===== Material to process

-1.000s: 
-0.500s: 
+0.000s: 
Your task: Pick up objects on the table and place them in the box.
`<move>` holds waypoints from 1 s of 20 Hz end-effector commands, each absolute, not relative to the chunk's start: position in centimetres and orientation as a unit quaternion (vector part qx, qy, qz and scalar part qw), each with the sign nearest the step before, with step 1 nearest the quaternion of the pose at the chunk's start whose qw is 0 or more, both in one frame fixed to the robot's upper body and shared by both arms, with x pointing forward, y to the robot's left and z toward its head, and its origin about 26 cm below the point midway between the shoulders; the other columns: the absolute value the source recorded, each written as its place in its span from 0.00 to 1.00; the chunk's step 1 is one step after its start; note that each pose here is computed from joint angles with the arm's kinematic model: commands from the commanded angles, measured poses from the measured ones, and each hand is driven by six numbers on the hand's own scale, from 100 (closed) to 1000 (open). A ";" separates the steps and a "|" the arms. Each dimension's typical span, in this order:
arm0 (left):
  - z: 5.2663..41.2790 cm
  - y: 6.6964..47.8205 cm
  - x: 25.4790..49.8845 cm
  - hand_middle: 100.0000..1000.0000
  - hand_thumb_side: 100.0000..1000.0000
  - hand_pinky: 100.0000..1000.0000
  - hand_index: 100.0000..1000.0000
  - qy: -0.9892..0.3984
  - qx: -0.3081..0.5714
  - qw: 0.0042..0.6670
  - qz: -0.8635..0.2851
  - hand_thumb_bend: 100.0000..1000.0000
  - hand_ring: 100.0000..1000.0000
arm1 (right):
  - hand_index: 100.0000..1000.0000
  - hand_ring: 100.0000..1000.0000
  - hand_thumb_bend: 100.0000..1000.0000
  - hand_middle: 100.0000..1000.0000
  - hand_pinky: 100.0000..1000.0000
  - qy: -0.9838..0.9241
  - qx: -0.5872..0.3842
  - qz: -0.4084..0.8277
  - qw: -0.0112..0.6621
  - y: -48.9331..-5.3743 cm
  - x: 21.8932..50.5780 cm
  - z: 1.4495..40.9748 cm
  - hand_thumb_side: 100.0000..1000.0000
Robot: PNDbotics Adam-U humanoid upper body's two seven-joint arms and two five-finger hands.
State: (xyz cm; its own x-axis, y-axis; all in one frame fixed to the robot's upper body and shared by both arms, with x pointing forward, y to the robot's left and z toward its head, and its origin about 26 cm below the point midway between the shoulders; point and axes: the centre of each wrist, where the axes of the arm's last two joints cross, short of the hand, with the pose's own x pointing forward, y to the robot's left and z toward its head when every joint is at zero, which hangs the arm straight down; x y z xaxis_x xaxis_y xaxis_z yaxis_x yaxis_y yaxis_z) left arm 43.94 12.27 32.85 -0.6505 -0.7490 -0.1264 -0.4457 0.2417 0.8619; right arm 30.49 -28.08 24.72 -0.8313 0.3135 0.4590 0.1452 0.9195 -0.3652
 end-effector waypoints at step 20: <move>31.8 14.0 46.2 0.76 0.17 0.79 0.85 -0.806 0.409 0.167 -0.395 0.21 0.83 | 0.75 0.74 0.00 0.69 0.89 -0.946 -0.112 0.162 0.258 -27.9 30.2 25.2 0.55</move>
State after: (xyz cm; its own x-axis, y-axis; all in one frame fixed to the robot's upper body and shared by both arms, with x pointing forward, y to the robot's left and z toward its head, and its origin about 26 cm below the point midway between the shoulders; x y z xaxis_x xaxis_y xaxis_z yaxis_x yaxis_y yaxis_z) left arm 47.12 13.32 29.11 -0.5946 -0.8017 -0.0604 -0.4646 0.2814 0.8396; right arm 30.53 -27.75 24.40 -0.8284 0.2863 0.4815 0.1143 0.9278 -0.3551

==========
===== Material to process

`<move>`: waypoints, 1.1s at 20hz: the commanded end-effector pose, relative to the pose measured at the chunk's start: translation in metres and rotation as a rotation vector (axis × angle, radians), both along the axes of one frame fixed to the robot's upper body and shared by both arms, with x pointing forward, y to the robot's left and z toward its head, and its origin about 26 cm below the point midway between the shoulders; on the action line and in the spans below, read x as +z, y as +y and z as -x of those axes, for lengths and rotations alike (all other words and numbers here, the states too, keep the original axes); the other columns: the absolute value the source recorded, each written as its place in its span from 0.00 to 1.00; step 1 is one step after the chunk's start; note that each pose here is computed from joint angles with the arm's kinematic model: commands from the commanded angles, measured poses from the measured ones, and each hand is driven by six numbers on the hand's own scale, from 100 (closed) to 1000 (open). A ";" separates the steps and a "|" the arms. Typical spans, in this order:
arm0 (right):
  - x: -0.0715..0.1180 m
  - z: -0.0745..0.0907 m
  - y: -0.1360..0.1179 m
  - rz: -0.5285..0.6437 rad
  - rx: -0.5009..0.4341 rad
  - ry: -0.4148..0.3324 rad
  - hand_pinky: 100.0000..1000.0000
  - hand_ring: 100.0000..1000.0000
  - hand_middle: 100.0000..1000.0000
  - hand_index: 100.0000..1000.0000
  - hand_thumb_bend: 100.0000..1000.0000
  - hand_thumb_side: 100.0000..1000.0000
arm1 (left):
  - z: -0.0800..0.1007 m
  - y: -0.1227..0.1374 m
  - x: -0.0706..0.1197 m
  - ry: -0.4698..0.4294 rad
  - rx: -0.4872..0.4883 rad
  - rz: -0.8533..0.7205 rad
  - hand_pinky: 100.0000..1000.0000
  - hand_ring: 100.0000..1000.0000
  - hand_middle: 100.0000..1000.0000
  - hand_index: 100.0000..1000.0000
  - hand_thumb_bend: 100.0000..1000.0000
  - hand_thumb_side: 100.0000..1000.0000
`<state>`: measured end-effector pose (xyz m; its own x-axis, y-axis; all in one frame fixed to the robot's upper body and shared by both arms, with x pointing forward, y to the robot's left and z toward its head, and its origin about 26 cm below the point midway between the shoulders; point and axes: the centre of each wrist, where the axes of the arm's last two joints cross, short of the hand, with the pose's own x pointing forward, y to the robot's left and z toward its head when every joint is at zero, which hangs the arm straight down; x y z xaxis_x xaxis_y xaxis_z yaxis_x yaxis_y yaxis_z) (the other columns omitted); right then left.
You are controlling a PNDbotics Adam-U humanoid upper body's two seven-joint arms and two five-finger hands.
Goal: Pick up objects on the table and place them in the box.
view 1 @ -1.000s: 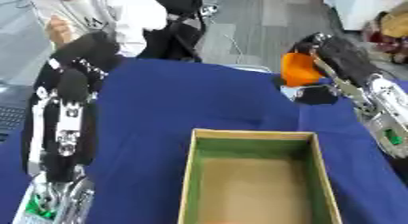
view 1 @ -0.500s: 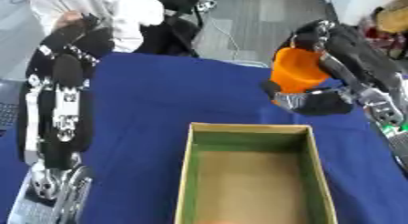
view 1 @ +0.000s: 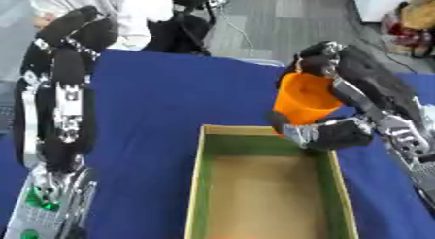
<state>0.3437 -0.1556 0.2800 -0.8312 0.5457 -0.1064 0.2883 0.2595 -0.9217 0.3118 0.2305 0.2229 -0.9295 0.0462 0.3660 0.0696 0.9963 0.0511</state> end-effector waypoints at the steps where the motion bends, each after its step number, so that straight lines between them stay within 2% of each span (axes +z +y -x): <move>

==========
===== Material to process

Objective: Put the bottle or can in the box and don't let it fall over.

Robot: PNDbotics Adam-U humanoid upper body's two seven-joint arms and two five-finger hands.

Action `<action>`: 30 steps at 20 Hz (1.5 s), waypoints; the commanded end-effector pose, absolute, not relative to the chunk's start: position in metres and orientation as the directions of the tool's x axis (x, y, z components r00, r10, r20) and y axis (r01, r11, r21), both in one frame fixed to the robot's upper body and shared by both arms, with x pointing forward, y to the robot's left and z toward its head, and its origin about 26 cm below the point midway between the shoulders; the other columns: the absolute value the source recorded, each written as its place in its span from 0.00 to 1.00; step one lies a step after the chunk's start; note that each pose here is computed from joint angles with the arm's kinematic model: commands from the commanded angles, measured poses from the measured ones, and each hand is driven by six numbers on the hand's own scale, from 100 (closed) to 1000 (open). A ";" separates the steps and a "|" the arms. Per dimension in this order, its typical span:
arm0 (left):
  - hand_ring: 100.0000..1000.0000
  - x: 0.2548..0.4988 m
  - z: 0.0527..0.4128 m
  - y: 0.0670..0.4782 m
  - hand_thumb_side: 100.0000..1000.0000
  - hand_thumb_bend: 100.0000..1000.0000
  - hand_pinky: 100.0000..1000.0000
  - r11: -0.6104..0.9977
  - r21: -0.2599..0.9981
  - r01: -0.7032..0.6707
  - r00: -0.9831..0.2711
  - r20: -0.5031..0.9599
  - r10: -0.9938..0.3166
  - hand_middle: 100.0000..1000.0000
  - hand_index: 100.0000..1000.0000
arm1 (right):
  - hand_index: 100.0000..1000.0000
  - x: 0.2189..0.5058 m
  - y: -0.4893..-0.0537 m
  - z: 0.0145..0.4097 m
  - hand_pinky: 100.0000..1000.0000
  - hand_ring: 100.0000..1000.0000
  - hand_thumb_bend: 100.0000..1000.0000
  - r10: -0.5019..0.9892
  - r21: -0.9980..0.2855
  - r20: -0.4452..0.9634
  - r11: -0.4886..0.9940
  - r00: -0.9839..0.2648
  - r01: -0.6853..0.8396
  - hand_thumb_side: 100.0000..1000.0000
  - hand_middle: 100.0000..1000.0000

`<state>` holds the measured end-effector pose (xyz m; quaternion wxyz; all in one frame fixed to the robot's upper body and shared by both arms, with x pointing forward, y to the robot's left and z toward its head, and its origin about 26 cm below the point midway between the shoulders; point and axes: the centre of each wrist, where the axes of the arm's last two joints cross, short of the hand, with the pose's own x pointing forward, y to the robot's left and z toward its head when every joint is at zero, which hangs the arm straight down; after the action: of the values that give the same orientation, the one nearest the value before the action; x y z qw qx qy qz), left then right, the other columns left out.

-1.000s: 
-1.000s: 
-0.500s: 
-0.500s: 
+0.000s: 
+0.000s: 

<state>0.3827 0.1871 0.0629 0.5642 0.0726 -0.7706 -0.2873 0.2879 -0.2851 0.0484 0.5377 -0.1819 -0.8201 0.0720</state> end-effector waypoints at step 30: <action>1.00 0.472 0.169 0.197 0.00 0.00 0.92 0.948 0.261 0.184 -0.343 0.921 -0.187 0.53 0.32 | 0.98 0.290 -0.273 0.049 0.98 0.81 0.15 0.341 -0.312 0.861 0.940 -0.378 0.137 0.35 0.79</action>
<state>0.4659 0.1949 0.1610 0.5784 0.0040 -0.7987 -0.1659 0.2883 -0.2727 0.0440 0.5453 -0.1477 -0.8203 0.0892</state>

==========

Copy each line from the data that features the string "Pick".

Your task: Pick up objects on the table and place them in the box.
Goal: Pick up objects on the table and place them in the box.

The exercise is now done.